··· RAW DATA

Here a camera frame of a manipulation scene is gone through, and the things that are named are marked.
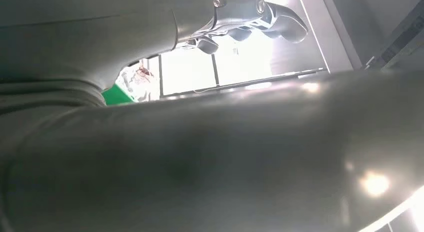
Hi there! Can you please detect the green plastic basket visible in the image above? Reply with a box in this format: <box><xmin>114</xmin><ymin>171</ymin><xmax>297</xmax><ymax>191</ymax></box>
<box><xmin>101</xmin><ymin>84</ymin><xmax>138</xmax><ymax>107</ymax></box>

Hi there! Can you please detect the dark-framed bright window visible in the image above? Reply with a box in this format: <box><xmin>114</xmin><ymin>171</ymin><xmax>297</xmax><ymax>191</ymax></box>
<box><xmin>158</xmin><ymin>0</ymin><xmax>329</xmax><ymax>99</ymax></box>

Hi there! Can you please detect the grey courier bag, large red logo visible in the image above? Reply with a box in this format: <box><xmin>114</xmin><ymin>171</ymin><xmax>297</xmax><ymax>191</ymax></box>
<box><xmin>115</xmin><ymin>59</ymin><xmax>161</xmax><ymax>103</ymax></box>

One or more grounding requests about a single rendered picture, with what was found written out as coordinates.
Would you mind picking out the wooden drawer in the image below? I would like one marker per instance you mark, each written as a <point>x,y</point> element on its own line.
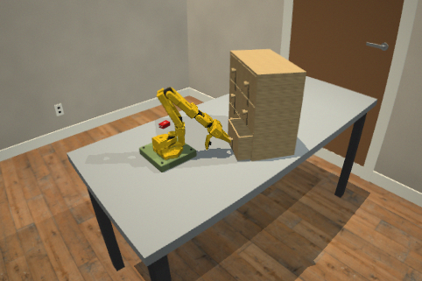
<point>250,79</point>
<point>235,95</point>
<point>236,69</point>
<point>232,112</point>
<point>241,139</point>
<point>249,109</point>

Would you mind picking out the wooden chest of drawers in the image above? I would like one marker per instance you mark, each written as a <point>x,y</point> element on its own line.
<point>279,97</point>

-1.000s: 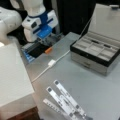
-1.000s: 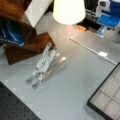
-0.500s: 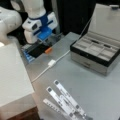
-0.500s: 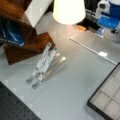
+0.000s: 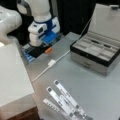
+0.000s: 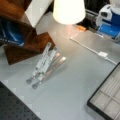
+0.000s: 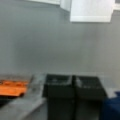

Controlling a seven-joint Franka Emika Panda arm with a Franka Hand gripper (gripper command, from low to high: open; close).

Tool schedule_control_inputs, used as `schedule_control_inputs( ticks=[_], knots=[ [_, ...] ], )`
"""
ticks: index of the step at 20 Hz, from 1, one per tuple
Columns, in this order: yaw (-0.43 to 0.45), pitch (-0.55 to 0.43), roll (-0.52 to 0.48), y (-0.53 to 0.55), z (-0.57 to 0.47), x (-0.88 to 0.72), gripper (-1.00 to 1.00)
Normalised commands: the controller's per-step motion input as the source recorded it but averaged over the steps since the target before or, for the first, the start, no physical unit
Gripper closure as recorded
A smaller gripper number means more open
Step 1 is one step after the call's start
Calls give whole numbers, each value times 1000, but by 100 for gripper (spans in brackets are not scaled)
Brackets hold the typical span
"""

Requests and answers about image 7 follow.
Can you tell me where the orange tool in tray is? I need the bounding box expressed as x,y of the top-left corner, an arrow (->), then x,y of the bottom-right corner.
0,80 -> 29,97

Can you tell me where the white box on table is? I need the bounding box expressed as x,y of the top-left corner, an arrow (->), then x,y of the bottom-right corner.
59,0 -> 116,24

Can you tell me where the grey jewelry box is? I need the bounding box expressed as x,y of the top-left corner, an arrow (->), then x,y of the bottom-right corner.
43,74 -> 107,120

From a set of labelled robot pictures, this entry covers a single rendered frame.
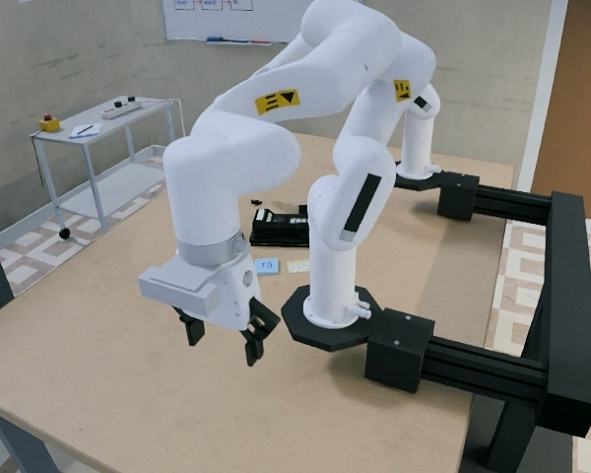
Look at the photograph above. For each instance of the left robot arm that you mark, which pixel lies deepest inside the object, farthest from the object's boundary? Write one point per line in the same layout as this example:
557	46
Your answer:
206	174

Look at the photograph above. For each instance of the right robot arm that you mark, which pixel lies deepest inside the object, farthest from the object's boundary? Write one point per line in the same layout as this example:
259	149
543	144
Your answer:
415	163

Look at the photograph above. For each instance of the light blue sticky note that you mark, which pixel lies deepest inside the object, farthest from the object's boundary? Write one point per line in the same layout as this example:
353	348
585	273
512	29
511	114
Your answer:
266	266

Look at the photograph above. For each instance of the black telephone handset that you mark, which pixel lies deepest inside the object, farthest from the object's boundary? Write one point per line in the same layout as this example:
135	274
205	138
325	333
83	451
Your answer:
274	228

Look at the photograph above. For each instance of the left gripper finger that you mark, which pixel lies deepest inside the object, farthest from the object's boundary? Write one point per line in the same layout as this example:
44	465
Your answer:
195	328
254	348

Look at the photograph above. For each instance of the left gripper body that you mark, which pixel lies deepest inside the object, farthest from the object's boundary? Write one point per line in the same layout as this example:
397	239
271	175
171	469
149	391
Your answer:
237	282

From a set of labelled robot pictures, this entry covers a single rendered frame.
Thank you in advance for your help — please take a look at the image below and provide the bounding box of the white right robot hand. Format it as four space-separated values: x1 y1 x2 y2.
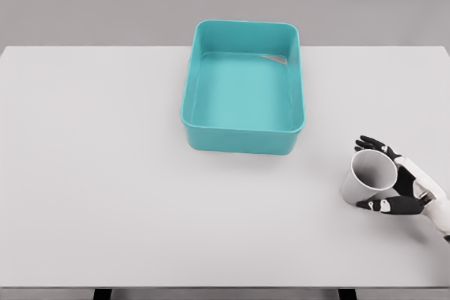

······

**WORK ORDER:** Could the entries be output exactly as written, but without their images?

**SOLUTION:**
Here a camera frame of a manipulation scene is gone through, and the things that are named are marked.
Hi there! Can you please detect the green plastic basket visible in the image above? Reply with a box in this format: <box><xmin>114</xmin><ymin>171</ymin><xmax>297</xmax><ymax>191</ymax></box>
<box><xmin>101</xmin><ymin>84</ymin><xmax>138</xmax><ymax>107</ymax></box>

Hi there! Can you please detect the dark-framed bright window visible in the image above? Reply with a box in this format: <box><xmin>114</xmin><ymin>171</ymin><xmax>297</xmax><ymax>191</ymax></box>
<box><xmin>158</xmin><ymin>0</ymin><xmax>329</xmax><ymax>99</ymax></box>

Hi there! Can you please detect the grey courier bag, large red logo visible in the image above? Reply with a box in this format: <box><xmin>114</xmin><ymin>171</ymin><xmax>297</xmax><ymax>191</ymax></box>
<box><xmin>115</xmin><ymin>59</ymin><xmax>161</xmax><ymax>103</ymax></box>

One or more grounding requests about a single rendered picture, with what was found written out as coordinates.
Would you mind picking out the wooden drawer in the image below? I would like one marker per instance you mark, each written as a <point>x,y</point> element on its own line.
<point>250,79</point>
<point>235,95</point>
<point>236,69</point>
<point>232,112</point>
<point>241,139</point>
<point>249,109</point>

Would you mind picking out the wooden chest of drawers in the image above? I would like one marker per instance you mark, each written as a <point>x,y</point> element on its own line.
<point>279,97</point>

-1.000s: 
-1.000s: 
-0.500s: 
-0.500s: 
+0.000s: 
+0.000s: 
+0.000s: 

Controlling a seven-joint Franka Emika Panda arm with a Franka Hand gripper (gripper command, from low to high: open; close).

Tool schedule_control_inputs, used as `schedule_control_inputs( ticks=[_], knots=[ [_, ...] ], )`
"""
ticks: index of the step at 20 Hz, from 1, one per tuple
Columns, in this order: yaw (-0.43 to 0.45), pitch (-0.55 to 0.43), roll (-0.52 to 0.48), y (-0.53 to 0.55), z (-0.57 to 0.47), x (-0.88 to 0.72), gripper (-1.00 to 1.00)
Normalised commands: the controller's per-step motion input as the source recorded it but averaged over the steps since the target before or, for the first, the start, no physical unit
Gripper closure as recorded
A smaller gripper number means more open
Step 1 is one step after the call's start
Calls give whole numbers, each value times 1000, but by 100 for gripper (spans in brackets are not scaled)
Brackets hold the typical span
"""

Requests and answers about image 7 follow.
Can you tell me where the orange tool in tray is? I need the bounding box expressed as x,y of the top-left corner, an arrow (->), then x,y of the bottom-right corner.
0,80 -> 29,97

Can you tell me where the white box on table is? I need the bounding box expressed as x,y of the top-left corner, an arrow (->), then x,y of the bottom-right corner.
59,0 -> 116,24

Can you tell me where the grey jewelry box is? I need the bounding box expressed as x,y of the top-left corner, an arrow (->), then x,y of the bottom-right corner.
43,74 -> 107,120

From a set of labelled robot pictures, this entry covers a single rendered frame.
Look at the photograph above. For each instance of the left robot arm that you mark, which pixel lies deepest inside the object, farthest from the object's boundary? Write one point per line in the same layout as this example:
557	46
Your answer:
206	174

Look at the photograph above. For each instance of the right robot arm that you mark, which pixel lies deepest inside the object, farthest from the object's boundary? Write one point per line in the same layout as this example:
259	149
543	144
Your answer:
415	163

Look at the photograph above. For each instance of the light blue sticky note that you mark, which pixel lies deepest inside the object, farthest from the object's boundary? Write one point per line in the same layout as this example:
353	348
585	273
512	29
511	114
Your answer:
266	266

Look at the photograph above. For each instance of the black telephone handset that you mark, which pixel lies deepest inside the object, farthest from the object's boundary? Write one point per line in the same layout as this example:
135	274
205	138
325	333
83	451
Your answer:
274	228

Look at the photograph above. For each instance of the left gripper finger that you mark, which pixel lies deepest inside the object, farthest from the object's boundary? Write one point per line in the same layout as this example:
44	465
Your answer:
195	328
254	348

Look at the photograph above. For each instance of the left gripper body that you mark, which pixel lies deepest inside the object, farthest from the object's boundary? Write one point per line in the same layout as this example:
397	239
271	175
171	469
149	391
Your answer:
237	282

From a set of labelled robot pictures, this entry covers a single rendered frame.
Thank you in advance for your help — please take a look at the image below and provide the bounding box of the white right robot hand. Format it as four space-separated values: x1 y1 x2 y2.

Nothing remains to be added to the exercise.